### WORK REQUIRED:
Copy all lines in the data that contain the string "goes".

### DATASET EXCERPT:
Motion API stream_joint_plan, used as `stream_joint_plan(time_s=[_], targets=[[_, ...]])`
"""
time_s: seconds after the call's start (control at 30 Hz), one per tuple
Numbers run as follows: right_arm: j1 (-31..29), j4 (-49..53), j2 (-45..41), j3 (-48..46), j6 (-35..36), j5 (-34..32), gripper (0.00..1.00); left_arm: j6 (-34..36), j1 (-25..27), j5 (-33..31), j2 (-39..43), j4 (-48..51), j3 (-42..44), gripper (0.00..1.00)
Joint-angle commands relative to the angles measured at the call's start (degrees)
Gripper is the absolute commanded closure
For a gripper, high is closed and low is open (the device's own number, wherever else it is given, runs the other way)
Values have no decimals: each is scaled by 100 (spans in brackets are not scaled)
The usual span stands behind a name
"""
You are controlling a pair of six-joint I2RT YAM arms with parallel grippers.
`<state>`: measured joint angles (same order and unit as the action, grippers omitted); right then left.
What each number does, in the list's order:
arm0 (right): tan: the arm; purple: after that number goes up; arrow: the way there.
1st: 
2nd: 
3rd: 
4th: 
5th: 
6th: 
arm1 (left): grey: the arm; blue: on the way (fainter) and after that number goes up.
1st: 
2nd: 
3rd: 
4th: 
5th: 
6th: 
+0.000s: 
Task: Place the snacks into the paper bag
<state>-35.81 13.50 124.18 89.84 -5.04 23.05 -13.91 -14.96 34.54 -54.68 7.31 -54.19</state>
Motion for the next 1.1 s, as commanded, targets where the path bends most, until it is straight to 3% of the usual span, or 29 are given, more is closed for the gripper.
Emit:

### TASK OUTPUT:
arm0 (right): tan: the arm; purple: after that number goes up; arrow: the way there.
arm1 (left): grey: the arm; blue: on the way (fainter) and after that number goes up.

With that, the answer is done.